Task description: Among the entries, which lines carry the string "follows"? Copy every one.

Items listed in a dataset:
-*-*-

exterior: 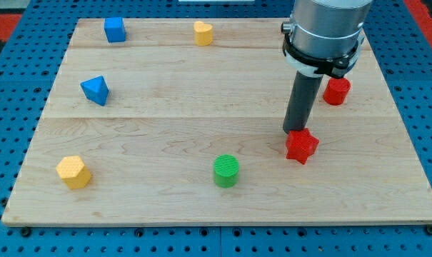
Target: Move the red star to the right of the green circle
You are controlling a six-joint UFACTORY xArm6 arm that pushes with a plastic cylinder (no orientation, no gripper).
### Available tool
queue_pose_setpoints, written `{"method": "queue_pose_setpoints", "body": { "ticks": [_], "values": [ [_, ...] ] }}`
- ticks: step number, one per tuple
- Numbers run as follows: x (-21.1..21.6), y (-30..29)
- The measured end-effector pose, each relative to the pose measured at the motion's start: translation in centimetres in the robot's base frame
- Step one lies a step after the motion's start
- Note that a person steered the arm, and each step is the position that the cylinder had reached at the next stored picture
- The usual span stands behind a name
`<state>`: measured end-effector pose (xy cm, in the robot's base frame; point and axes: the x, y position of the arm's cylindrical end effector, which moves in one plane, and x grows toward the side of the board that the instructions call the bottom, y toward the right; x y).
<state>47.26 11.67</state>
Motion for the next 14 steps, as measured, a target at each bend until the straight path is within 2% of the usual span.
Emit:
{"method": "queue_pose_setpoints", "body": {
  "ticks": [2,6,12,14],
  "values": [
    [1.7,0.5],
    [0.4,-4.2],
    [4.1,-4.2],
    [5.0,-1.6]
  ]
}}
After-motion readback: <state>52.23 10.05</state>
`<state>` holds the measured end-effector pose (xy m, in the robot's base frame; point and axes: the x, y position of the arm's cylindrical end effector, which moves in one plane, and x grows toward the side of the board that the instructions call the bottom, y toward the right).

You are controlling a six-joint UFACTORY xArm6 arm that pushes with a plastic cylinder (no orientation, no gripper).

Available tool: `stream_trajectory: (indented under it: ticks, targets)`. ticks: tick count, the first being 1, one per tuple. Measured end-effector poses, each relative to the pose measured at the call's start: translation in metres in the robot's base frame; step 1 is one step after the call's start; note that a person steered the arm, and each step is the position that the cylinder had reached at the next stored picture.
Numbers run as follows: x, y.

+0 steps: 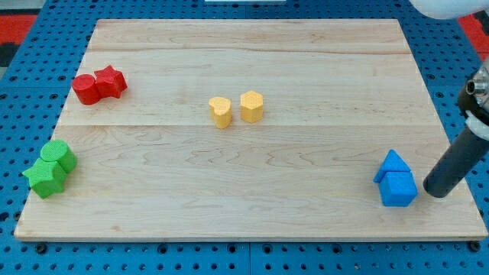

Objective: Separate yellow blocks from each other

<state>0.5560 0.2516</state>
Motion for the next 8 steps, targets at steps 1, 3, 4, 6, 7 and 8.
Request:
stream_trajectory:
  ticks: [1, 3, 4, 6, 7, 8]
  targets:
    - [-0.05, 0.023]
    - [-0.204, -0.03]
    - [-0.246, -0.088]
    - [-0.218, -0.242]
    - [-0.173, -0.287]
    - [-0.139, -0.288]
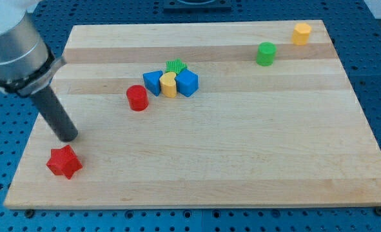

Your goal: Push the red circle towards the red star

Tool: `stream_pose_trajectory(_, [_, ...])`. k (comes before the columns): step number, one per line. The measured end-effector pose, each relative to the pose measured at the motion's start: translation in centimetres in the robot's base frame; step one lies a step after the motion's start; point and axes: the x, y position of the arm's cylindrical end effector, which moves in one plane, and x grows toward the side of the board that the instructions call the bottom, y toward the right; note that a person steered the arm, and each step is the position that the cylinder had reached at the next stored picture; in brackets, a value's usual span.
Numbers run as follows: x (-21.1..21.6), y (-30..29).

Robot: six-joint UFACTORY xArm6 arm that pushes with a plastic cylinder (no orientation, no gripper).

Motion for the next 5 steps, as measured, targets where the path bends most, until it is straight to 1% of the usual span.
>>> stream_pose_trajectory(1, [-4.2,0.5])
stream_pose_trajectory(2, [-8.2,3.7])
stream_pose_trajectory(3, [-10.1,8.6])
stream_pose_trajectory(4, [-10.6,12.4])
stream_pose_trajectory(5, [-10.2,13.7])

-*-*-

Finished task:
- Numbers run as follows: x (-21.1..21.6), y (-30..29)
Numbers run as follows: x, y.
Numbers run as follows: x (-21.1..21.6), y (-30..29).

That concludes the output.